## What the task requires
Work out the number of lines with the word "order" in the material below, then reply with that number only.

## The input
__________________________________________________

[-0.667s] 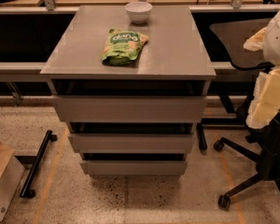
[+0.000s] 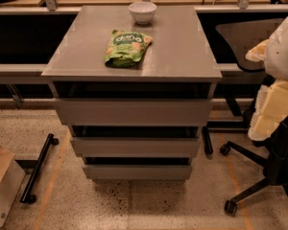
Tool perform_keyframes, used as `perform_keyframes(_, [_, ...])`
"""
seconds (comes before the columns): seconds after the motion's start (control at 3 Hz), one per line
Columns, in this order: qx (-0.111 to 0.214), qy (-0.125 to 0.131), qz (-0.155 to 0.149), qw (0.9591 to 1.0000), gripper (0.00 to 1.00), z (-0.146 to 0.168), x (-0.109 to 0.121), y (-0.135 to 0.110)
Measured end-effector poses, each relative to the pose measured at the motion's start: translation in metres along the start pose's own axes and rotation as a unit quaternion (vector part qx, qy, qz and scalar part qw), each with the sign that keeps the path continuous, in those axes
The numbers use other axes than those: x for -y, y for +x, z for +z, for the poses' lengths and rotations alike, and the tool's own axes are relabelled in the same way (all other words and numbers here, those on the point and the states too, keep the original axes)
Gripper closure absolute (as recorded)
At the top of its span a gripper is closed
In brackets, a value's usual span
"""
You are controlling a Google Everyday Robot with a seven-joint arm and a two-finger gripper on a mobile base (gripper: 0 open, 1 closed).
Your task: Open middle drawer
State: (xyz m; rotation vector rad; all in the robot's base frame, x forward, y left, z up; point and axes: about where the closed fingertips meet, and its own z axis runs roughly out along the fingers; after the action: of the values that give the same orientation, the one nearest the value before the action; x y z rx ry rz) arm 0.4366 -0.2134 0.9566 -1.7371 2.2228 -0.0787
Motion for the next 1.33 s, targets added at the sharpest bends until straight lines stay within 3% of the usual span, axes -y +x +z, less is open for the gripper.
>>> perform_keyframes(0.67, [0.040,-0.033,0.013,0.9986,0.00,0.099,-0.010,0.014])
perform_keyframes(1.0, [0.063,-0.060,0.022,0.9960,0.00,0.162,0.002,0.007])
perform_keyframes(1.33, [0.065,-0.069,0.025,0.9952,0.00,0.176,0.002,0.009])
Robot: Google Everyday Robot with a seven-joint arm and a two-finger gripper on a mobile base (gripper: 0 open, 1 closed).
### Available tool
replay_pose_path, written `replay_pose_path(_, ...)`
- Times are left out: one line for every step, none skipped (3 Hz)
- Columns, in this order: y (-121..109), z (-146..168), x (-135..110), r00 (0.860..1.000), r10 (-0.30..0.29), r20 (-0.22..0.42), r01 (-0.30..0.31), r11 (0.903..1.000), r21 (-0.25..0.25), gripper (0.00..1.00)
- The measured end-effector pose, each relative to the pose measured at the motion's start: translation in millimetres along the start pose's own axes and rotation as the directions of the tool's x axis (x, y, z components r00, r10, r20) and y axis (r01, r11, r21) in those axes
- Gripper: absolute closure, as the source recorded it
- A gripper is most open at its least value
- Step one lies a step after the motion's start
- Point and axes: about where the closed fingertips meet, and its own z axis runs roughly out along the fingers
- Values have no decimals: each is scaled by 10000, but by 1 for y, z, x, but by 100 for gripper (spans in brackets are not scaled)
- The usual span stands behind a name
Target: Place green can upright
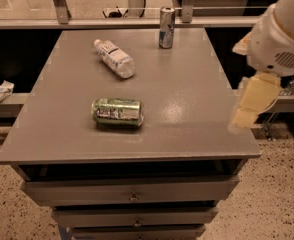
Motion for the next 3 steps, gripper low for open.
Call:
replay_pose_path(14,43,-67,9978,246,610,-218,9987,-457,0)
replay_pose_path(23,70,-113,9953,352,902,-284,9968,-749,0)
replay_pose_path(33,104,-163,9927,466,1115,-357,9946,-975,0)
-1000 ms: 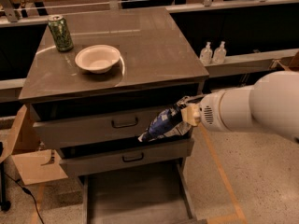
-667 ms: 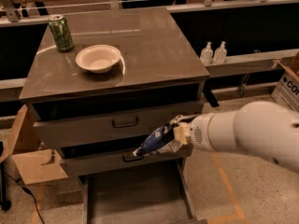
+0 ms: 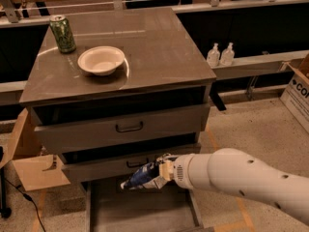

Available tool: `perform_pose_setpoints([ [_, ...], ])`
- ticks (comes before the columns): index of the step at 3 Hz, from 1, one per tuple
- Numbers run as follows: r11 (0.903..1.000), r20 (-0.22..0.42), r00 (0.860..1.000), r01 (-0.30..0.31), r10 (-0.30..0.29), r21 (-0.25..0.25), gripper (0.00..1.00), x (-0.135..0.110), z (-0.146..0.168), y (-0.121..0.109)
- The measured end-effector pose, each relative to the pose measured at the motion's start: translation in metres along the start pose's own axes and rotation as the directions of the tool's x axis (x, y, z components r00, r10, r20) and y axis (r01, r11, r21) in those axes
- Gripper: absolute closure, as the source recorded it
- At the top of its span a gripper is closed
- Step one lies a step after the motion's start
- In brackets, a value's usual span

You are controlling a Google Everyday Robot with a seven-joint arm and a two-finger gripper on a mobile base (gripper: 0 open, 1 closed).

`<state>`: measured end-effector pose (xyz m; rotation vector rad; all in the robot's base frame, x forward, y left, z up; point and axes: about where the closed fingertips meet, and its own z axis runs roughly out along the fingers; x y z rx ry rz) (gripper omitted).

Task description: Place blue chip bag into bottom drawer

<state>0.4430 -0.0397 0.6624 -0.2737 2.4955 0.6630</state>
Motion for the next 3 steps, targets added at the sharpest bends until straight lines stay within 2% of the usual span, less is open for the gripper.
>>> perform_pose_setpoints([
  [1,0.9994,-0.05,0.999,-0.022,0.021,-0.026,1.0,0.046,0.054,0.006],
  [2,0.9994,-0.109,0.994,-0.023,0.02,-0.026,1.0,0.095,0.106,0.003],
  [3,0.9985,-0.078,0.997,0.025,-0.028,-0.049,1.0,0.085,0.125,0.023],
])
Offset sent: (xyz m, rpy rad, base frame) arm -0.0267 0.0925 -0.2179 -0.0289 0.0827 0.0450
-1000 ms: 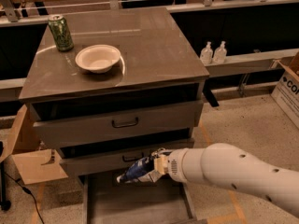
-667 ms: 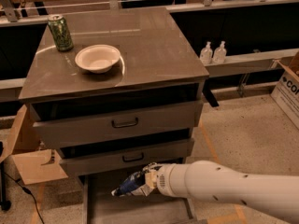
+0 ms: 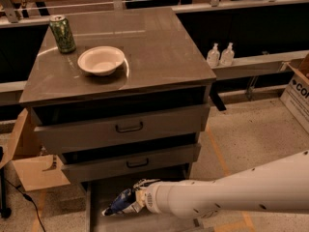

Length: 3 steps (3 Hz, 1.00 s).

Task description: Place blue chip bag into bottom drawer

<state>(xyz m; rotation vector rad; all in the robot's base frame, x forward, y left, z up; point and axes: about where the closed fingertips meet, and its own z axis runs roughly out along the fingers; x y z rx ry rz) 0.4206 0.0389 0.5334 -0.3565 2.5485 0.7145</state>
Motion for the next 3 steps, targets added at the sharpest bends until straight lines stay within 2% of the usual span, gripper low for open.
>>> perform_pose_setpoints([
  [1,1.0,0.001,1.0,0.0,0.0,0.0,1.0,0.0,0.0,0.0],
  [2,0.9997,0.005,1.0,-0.016,0.016,-0.018,1.0,0.007,0.02,-0.011],
  [3,0.9973,0.028,0.999,-0.019,0.021,-0.071,1.0,0.005,0.057,-0.034],
])
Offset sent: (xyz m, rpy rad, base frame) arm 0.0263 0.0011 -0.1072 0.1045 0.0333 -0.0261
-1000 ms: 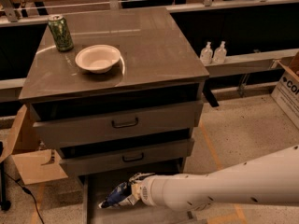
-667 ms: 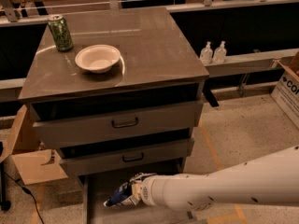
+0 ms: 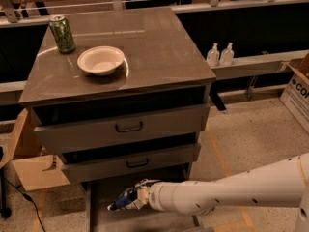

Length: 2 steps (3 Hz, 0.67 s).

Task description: Place blue chip bag into bottom drawer

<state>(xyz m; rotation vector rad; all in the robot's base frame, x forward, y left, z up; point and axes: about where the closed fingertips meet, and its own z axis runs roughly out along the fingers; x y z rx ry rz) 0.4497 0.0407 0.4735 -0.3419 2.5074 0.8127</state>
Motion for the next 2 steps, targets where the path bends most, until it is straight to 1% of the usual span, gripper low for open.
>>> perform_pose_setpoints([
  [1,0.9983,-0.014,1.0,-0.026,0.025,-0.052,1.0,0.014,0.043,-0.02],
  [2,0.9932,-0.07,0.996,-0.055,0.048,-0.102,1.0,0.042,0.09,-0.037],
])
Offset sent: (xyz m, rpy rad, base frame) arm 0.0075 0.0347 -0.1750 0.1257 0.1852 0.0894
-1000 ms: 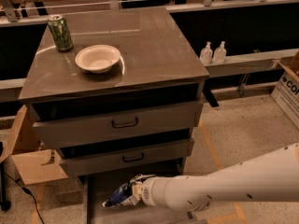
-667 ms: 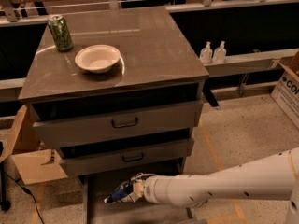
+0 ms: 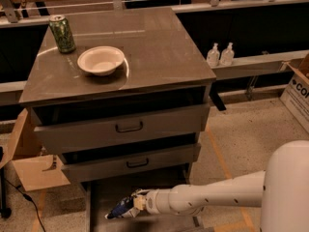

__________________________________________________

## Answer to the exercise
2